The move would enable the government to cut its stake in much the same way as it did with former phone monopoly Telkom SA SOC Ltd. almost two decades ago, said the people, who asked not to be named as the information is not public. However, the carrier would first need to make progress with a turnaround plan designed to reach break-even in three years, they said.
While the sale of a stake to an equity partner has been aired repeatedly over the years, this is the first time it’s been suggested that SAA should list on a stock-exchange. Pretoria-based Telkom’s initial public offering in 2003 raised almost $500 million and the government’s shareholding is now just under 40 percent.
SAA declined to comment.
The airline’s Chief Executive Officer Vuyani Jarana is facing renewed pressure from his bosses in government, which last month put aside R5 billion ($352 million) to help SAA repay debt.
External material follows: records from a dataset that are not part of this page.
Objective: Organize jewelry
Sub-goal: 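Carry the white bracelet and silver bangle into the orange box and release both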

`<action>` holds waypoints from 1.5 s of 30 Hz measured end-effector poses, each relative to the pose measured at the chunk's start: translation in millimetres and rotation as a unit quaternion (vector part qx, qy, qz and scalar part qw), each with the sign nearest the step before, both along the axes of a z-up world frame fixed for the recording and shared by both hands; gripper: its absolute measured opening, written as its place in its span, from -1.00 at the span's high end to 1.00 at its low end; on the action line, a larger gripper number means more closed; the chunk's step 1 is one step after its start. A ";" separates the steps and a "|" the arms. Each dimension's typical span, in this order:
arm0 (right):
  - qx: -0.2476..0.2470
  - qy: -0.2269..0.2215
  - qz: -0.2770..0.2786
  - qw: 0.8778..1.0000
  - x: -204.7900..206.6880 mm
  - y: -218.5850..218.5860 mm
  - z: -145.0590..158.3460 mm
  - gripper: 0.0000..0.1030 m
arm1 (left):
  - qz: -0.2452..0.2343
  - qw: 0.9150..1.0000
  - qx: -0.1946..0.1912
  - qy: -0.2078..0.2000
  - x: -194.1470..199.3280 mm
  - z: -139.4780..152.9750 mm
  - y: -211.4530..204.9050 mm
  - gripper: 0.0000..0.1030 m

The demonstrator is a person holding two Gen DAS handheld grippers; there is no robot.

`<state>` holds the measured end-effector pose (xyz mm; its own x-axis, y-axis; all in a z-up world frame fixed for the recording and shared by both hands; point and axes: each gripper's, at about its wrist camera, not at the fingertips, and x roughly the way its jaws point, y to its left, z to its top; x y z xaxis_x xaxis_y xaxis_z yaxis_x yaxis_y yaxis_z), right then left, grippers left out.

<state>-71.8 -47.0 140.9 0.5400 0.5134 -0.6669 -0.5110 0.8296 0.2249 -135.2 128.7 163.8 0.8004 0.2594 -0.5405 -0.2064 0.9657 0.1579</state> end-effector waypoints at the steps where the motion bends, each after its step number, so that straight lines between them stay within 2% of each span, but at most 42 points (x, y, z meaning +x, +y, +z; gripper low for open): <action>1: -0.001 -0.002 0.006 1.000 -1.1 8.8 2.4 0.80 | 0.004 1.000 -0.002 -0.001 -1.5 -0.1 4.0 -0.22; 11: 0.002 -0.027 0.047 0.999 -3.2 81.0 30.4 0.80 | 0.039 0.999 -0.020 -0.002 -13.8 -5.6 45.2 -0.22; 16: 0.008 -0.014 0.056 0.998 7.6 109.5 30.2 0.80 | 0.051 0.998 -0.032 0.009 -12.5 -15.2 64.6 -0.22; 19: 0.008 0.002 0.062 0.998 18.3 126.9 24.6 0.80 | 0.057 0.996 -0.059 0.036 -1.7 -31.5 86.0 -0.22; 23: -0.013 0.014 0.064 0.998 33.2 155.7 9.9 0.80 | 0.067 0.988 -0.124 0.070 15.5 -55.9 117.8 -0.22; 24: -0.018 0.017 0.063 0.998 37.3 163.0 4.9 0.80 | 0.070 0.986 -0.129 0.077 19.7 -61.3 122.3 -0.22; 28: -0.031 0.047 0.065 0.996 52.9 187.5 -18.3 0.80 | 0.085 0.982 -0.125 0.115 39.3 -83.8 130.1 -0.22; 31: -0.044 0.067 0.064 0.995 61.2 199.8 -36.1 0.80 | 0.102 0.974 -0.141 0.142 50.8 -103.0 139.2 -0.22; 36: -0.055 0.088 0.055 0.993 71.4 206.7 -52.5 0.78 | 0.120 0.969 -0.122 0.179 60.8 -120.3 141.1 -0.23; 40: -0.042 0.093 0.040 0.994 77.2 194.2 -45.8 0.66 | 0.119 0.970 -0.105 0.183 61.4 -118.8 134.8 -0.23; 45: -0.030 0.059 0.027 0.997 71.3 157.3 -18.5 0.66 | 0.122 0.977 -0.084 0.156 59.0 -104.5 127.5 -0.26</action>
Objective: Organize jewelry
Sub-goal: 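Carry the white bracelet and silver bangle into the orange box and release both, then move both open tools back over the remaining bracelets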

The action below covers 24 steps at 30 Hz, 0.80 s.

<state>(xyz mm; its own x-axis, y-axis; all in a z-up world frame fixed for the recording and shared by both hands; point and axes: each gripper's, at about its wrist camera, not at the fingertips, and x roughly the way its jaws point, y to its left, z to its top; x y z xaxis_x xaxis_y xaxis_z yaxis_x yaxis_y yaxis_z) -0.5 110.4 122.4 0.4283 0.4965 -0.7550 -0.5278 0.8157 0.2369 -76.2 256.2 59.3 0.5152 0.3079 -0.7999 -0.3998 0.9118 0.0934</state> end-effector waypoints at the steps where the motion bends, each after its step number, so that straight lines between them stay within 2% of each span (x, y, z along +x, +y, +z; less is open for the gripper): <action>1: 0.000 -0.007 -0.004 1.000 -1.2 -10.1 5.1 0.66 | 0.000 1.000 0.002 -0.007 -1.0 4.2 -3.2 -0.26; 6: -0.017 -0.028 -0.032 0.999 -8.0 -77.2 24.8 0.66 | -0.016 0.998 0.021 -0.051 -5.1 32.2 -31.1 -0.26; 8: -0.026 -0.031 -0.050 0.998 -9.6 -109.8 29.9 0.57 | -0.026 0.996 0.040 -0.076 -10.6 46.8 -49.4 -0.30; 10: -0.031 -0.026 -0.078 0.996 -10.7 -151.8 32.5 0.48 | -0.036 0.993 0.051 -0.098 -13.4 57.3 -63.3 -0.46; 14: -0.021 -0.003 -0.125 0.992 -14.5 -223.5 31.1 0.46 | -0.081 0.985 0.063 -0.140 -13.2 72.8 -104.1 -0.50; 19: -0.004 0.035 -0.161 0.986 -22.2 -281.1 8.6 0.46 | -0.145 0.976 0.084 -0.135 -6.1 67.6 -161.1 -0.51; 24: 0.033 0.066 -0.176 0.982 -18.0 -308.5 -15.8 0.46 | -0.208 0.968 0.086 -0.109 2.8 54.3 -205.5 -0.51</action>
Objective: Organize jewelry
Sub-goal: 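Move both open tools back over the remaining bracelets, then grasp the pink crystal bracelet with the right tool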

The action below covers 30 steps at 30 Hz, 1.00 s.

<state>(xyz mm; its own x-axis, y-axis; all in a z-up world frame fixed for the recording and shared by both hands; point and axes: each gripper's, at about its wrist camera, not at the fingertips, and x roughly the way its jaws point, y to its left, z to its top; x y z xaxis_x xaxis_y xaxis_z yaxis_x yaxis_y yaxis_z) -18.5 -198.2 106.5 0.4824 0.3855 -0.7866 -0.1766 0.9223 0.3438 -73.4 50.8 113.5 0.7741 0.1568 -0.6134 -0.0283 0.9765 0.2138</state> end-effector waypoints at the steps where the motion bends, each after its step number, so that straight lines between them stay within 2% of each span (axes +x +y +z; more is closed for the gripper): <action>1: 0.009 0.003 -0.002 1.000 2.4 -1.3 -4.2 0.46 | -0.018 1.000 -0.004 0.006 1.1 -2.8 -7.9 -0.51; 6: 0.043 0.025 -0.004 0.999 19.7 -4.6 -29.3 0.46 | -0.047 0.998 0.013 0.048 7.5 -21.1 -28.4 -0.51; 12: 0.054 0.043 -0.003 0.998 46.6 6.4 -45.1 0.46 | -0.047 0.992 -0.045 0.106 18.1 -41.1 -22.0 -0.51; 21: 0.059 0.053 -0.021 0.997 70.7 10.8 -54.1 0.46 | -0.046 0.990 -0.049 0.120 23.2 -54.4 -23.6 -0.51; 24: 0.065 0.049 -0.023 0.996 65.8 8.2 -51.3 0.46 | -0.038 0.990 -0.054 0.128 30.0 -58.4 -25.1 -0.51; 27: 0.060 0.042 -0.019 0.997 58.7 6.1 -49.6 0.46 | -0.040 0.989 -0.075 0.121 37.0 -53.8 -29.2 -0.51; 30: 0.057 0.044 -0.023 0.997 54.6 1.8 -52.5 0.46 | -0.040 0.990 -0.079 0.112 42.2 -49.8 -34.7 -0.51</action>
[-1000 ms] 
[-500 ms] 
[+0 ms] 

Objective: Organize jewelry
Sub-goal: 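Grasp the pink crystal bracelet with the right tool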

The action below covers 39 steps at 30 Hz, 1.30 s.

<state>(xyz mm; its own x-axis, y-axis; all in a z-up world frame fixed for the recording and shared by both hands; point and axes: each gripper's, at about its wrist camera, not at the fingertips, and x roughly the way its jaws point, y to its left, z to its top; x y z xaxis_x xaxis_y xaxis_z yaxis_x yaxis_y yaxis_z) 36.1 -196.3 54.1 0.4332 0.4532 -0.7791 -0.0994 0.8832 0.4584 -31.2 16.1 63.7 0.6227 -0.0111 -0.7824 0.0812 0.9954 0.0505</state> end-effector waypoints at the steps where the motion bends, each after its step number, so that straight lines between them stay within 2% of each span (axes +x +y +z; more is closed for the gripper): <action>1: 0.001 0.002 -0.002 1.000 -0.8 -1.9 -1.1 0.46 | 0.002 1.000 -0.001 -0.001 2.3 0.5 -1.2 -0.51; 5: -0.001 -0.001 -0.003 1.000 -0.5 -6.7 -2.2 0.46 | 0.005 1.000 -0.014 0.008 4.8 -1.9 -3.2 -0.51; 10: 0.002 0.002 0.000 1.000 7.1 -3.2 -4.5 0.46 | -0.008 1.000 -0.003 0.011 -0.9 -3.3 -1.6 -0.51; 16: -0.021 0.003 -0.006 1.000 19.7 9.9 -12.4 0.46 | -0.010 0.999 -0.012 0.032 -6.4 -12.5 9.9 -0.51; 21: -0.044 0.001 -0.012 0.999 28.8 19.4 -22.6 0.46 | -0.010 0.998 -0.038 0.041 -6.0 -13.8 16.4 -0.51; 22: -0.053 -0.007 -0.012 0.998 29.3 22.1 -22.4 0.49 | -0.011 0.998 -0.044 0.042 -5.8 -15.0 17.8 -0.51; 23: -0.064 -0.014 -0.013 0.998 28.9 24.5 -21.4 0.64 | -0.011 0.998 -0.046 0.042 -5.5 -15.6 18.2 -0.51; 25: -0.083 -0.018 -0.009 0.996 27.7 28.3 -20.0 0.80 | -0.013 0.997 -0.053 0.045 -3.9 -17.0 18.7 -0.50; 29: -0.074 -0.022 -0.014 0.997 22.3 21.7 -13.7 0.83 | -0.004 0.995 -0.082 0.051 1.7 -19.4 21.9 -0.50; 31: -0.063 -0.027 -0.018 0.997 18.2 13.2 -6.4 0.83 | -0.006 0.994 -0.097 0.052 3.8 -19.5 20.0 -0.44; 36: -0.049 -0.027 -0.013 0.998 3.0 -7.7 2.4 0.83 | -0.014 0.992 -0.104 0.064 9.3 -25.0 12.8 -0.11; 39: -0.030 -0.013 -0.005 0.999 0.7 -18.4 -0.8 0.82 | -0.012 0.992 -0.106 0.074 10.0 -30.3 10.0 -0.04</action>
Last week, Finance Minster Tito Mboweni said it was his preference to shut down the carrier rather than continue to stretch state finances, while his counterpart at the department of public enterprises, Pravin Gordhan, warned on Monday that “radical things need to be done” for the airline to survive.
More immediate plans than the share sale include holding discussions with potential commercial joint-venture partners including Air Mauritius, one of the people said. That could lead to cost savings on routes to the Asian-Pacific market as the airlines would share operating costs.
SAA will also consider a resumption of flights to Abuja, the Nigerian capital, which it abandoned in 2017, the person said. The carrier would apply for a local license – or find a partner – to help Nigerians travel to the US.
Jarana, 48, a former executive at South African mobile-phone market leader Vodacom Group Ltd., was hired a year ago, in part for his experience in the private sector. He also has no connection with previous management, which has been embroiled in the corruption scandals that plagued state-owned companies during ex-President Jacob Zuma’s almost nine years in charge.
SAA fired its former CEO and chief financial officer in June after finding them guilty of misconduct, while former Chairwoman Dudu Myeni has also left. Under their leadership, SAA failed to properly value assets or correctly record irregular or wasteful expenditure, according to an Auditor General report released earlier this year.
SAA has had an equity partner before. The government sold 20 percent of the carrier in 1999 to Swissair, which pioneered the concept of an alliance anchored via minority stakes, only to buy the shares back in 2002 when the European carrier went bankrupt.